▶ What the task requires: Your task is to repeat exactly the lines below between the line holding "In this photo, where can the teal" and the line holding "In this photo, where can the brown", inclusive, and only those.

▶ Available data:
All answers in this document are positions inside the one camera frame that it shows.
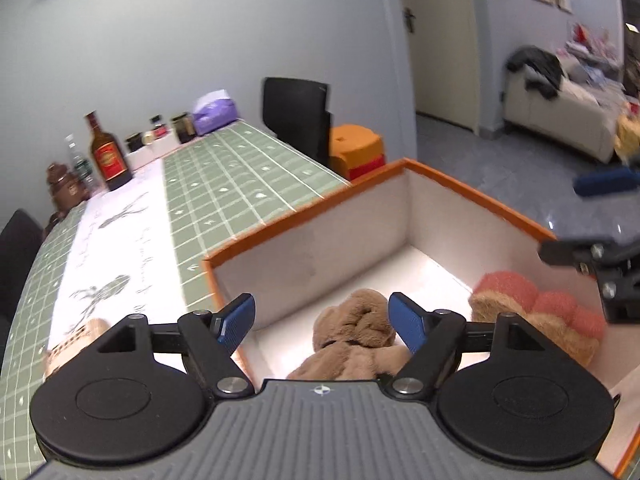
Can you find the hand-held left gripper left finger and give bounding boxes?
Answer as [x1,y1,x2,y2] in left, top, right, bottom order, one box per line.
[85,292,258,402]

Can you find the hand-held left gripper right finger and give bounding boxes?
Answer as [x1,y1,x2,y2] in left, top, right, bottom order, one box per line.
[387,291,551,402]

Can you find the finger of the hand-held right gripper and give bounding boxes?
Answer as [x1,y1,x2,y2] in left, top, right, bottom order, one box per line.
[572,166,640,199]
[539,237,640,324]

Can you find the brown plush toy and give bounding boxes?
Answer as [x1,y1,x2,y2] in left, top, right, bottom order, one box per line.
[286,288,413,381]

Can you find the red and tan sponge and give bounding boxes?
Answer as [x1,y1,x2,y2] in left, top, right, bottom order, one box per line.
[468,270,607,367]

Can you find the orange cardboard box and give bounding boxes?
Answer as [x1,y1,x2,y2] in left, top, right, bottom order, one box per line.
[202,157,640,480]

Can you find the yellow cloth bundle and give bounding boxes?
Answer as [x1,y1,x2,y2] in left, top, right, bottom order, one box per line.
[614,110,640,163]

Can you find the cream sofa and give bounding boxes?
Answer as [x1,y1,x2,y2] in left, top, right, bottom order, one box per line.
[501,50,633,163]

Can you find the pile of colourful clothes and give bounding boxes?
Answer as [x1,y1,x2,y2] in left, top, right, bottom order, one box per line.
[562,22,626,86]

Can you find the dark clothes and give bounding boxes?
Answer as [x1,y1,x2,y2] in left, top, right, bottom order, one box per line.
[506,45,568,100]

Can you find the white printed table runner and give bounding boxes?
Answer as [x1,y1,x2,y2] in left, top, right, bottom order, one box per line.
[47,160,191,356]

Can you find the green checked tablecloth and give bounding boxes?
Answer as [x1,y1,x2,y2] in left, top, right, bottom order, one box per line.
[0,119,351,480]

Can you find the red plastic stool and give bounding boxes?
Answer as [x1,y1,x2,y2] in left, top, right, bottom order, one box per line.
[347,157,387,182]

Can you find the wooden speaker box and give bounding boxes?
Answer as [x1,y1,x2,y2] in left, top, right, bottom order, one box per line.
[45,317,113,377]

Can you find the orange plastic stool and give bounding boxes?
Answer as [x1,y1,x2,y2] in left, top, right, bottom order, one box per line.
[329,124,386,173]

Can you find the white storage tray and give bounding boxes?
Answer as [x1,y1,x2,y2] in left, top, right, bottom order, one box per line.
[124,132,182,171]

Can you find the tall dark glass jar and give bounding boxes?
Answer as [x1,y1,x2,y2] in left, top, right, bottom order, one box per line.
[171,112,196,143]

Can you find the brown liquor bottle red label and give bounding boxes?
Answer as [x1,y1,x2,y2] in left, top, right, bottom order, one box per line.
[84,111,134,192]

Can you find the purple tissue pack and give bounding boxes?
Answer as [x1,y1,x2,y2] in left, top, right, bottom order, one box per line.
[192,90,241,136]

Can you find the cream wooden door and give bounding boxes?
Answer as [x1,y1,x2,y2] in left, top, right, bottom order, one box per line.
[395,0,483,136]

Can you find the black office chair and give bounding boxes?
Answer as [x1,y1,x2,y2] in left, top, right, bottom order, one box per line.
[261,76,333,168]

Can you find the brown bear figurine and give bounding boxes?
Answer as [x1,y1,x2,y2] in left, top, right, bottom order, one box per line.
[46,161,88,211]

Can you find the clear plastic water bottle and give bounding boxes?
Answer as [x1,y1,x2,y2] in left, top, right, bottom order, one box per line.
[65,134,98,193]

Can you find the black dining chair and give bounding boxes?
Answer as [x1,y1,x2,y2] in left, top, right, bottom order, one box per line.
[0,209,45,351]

* * *

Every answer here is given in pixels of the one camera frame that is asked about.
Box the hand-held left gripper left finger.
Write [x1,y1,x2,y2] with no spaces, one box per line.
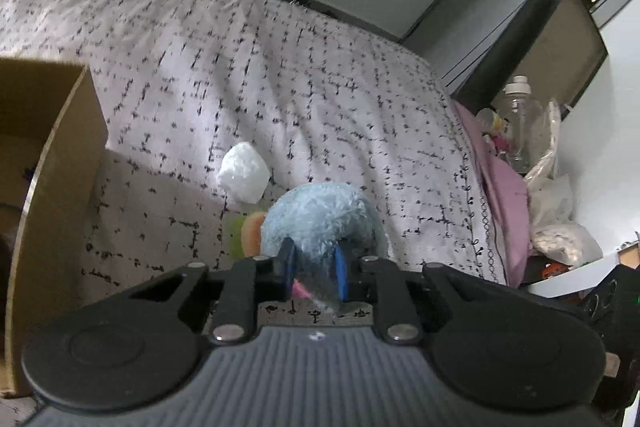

==

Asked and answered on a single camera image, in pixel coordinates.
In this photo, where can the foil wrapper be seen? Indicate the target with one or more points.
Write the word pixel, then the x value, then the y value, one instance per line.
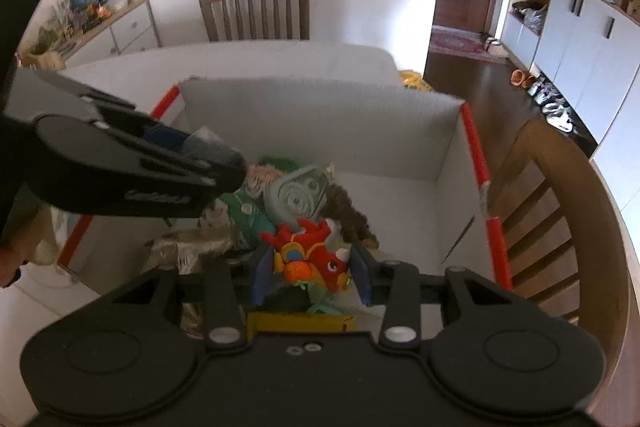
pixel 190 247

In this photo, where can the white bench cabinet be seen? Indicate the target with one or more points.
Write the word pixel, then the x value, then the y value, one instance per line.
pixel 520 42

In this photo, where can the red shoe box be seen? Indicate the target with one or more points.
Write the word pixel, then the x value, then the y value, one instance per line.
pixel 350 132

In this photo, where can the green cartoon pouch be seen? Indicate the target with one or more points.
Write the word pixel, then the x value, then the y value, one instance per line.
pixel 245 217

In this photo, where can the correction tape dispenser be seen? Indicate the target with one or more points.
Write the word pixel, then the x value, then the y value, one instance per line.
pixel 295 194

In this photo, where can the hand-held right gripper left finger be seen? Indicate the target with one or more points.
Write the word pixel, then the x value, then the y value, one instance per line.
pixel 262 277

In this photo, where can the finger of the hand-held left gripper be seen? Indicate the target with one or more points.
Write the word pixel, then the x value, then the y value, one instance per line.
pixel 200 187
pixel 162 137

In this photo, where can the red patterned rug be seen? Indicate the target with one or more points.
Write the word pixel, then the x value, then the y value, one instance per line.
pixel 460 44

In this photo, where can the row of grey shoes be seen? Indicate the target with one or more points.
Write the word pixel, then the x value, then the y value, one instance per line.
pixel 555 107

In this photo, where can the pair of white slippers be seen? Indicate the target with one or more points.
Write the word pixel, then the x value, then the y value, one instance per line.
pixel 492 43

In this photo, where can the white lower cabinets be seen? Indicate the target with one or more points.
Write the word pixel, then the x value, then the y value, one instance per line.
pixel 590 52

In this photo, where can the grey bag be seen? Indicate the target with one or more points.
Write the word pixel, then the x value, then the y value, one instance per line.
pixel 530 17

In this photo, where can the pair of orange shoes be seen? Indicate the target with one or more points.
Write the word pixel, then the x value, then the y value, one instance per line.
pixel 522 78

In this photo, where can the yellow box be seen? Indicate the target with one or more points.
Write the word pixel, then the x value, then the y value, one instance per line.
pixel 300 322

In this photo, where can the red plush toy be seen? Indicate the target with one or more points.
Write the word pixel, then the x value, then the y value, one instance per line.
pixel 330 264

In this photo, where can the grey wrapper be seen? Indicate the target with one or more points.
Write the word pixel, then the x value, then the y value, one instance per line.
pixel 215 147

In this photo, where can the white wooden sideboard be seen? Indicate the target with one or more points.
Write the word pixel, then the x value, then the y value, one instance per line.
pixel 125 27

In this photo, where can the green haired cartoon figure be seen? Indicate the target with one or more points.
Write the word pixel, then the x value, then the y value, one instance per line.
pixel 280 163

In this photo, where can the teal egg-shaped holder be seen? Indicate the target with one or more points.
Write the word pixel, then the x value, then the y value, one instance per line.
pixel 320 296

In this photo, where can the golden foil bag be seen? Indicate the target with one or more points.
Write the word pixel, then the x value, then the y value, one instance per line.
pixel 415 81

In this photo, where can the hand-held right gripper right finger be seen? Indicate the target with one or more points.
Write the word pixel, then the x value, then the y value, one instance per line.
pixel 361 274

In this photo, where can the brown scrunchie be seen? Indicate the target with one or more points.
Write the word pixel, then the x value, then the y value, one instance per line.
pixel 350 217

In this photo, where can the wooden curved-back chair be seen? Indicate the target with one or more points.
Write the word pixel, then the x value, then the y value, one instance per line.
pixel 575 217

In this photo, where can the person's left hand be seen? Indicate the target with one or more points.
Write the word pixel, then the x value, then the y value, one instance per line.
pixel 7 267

▶ Task result:
In this photo, where can the teal egg-shaped holder be seen? Indicate the target with one or more points.
Write the word pixel, then the x value, then the y value, one instance per line.
pixel 320 296

In this photo, where can the golden foil bag be seen? Indicate the target with one or more points.
Write the word pixel, then the x value, then the y value, one instance per line.
pixel 415 81

In this photo, where can the hand-held right gripper right finger be seen? Indicate the target with one or more points.
Write the word pixel, then the x value, then the y value, one instance per line.
pixel 361 274

In this photo, where can the brown scrunchie be seen? Indicate the target with one or more points.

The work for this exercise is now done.